Verisign have a good claim to being the pioneers of the subscription model on the Internet. 130 million .com domains bring in $7.85 per year in fees, totalling over$1 billion in annual recurring revenue, a number that’s only going to grow as more people get online.
They have, however, made their fair share of enemies along the way, consisting of pretty much anyone who isn’t employed by them. They face mounting pressure to lower the registry fee, with other players promising to do the same job for as little as \$1 per domain, and companies like Google already pitching their tents in the DNS space.

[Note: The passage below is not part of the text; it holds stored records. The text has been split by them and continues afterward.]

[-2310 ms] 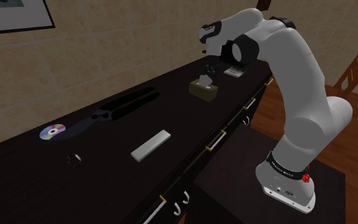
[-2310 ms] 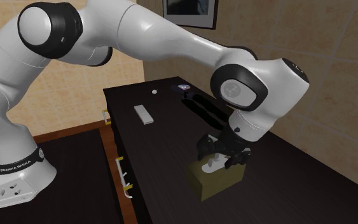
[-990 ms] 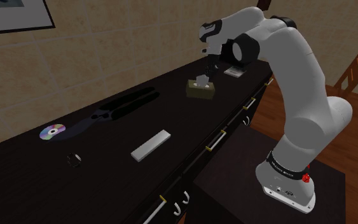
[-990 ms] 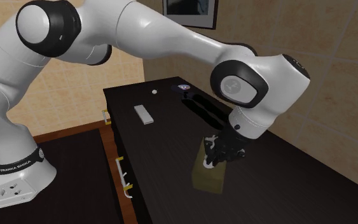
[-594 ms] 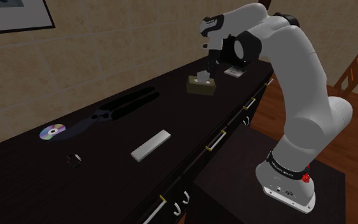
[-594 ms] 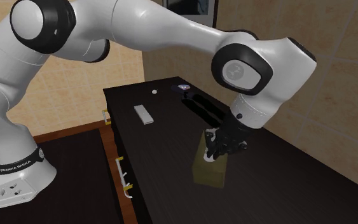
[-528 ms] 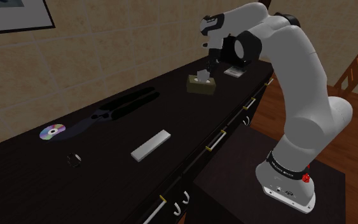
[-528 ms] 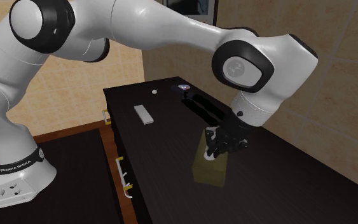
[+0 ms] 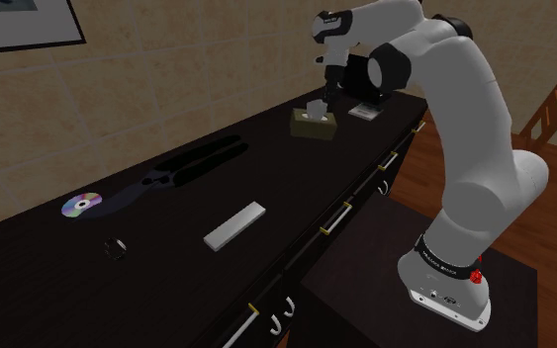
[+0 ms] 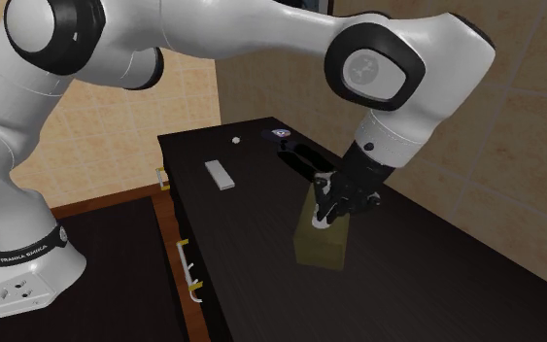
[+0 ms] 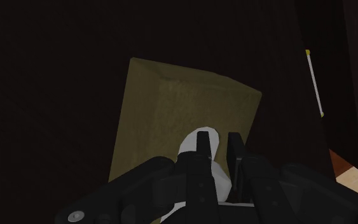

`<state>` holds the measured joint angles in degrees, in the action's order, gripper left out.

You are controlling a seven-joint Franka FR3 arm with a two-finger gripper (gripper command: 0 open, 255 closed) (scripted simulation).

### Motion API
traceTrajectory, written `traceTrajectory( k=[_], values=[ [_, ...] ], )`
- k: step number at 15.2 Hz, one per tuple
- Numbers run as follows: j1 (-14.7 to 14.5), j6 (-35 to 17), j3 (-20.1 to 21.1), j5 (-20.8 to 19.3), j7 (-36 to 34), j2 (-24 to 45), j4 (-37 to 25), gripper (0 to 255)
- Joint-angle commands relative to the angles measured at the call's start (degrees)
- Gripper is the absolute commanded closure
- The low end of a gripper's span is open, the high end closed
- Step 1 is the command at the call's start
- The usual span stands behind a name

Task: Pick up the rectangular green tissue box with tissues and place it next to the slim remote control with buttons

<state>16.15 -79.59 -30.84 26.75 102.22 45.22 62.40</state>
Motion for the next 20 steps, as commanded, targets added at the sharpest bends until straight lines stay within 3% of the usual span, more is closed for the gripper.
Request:
traceTrajectory(
  k=[1,10,20],
  values=[
    [-2.1,-0.41,-0.11,-0.27,-1.23,-2.18,2.44,255],
    [-13.37,-3.41,0.43,-1.09,-10.11,-11.78,13.09,255],
    [-22.9,-3.96,2.88,-0.54,-21.85,-17.11,15.51,255]
  ],
)
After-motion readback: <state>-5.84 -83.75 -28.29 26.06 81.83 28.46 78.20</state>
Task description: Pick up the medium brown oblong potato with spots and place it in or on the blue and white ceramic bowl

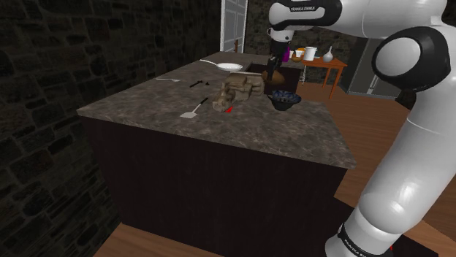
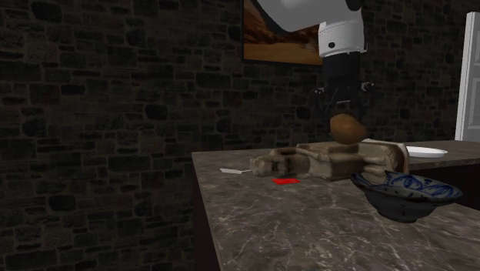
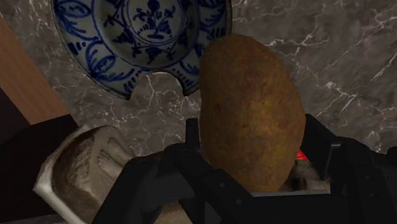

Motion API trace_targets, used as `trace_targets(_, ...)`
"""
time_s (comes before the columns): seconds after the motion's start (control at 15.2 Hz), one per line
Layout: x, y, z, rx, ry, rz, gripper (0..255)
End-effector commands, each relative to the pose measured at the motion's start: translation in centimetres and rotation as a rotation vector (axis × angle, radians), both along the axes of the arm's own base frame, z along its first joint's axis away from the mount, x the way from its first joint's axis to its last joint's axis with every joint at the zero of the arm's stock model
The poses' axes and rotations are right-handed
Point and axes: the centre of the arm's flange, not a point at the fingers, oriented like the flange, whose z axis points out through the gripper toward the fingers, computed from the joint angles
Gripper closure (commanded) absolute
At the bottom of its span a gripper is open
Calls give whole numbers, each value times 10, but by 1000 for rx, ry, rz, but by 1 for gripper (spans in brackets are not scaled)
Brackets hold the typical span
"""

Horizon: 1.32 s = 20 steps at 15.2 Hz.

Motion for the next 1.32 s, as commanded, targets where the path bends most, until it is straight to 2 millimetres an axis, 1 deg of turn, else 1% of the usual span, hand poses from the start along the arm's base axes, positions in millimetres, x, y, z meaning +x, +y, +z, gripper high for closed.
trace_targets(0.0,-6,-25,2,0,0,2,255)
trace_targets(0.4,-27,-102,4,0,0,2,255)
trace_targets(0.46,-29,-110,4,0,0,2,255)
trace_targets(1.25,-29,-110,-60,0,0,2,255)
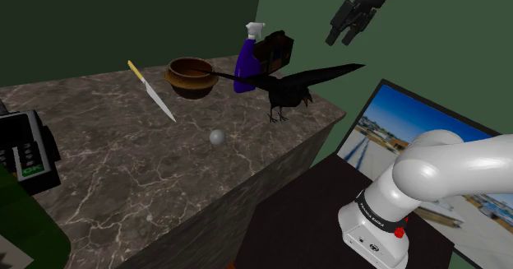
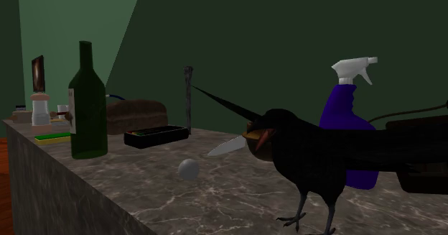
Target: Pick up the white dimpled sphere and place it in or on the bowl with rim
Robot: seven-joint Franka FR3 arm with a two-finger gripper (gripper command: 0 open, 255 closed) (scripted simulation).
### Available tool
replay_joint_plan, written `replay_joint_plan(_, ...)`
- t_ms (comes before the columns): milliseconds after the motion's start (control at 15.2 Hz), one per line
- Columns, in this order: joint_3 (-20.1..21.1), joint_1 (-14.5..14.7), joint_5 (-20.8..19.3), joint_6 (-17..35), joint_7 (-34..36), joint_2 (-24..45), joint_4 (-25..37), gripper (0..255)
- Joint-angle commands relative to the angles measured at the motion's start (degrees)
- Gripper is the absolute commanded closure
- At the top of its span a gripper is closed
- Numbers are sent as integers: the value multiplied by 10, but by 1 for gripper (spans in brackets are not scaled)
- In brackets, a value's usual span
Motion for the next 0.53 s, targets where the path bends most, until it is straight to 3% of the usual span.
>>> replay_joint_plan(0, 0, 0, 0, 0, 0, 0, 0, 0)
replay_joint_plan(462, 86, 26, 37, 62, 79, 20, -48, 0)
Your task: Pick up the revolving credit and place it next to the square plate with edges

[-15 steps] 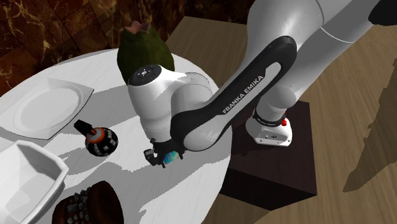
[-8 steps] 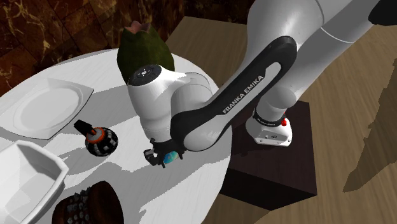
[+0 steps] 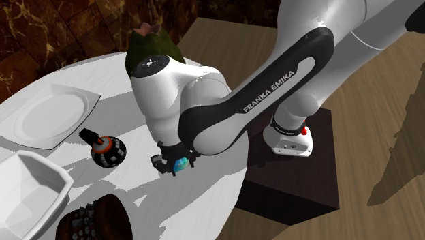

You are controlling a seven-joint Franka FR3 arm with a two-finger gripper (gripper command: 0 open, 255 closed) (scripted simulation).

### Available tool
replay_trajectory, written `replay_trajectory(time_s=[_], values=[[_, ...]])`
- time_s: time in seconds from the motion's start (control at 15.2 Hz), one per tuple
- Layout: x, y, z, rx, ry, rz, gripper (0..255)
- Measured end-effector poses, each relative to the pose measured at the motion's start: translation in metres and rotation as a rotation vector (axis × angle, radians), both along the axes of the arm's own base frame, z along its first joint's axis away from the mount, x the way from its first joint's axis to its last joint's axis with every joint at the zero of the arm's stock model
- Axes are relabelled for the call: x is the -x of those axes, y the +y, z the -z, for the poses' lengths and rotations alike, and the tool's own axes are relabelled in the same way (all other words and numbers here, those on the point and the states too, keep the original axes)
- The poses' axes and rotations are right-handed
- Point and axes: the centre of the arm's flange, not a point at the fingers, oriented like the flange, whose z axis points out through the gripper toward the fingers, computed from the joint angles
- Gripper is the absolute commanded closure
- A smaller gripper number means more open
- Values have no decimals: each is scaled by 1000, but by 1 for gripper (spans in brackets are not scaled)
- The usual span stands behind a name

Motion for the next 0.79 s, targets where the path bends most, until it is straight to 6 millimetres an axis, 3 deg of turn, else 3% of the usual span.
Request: replay_trajectory(time_s=[0.79], values=[[0,1,-61,0,0,0,255]])
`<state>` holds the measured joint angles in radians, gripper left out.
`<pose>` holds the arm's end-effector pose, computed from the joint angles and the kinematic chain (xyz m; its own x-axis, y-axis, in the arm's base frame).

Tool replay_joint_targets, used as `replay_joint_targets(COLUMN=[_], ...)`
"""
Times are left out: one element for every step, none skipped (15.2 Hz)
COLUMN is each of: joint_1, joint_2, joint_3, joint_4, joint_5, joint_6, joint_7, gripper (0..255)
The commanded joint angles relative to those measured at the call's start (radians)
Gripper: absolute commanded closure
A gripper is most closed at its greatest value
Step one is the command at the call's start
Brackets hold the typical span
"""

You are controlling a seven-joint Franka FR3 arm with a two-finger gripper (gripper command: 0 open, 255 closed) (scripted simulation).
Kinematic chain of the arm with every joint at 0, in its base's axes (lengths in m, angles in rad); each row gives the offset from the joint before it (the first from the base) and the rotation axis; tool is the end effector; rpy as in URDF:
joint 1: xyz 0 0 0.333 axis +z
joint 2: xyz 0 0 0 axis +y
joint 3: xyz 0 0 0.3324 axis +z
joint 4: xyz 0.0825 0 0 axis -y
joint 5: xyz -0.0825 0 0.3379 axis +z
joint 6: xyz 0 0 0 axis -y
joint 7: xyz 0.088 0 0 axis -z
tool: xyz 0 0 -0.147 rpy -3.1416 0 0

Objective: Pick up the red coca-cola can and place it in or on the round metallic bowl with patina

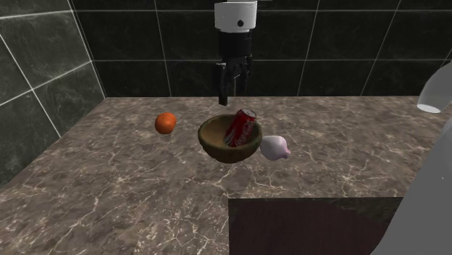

What’s easy to forget, though, is that Verisign have managed .com for the past 20 years without so much as a hiccup of disruption or downtime, and that there’s no guarantee that a more democratic or competitive process would have resulted in the 2 decades of .com stability that we’ve enjoyed. Internet governance is obviously important, but we should remember that the overwhelming majority of users don’t know or care what’s going on behind the scenes.
With that in mind, the date for our diaries is 30th November 2018, when Verisign’s current contract expires and a new one begins. It’s sure to spark public discussion of these issues, and cast a rare spotlight on the fabric of the Internet that we often take for granted — the humble DNS.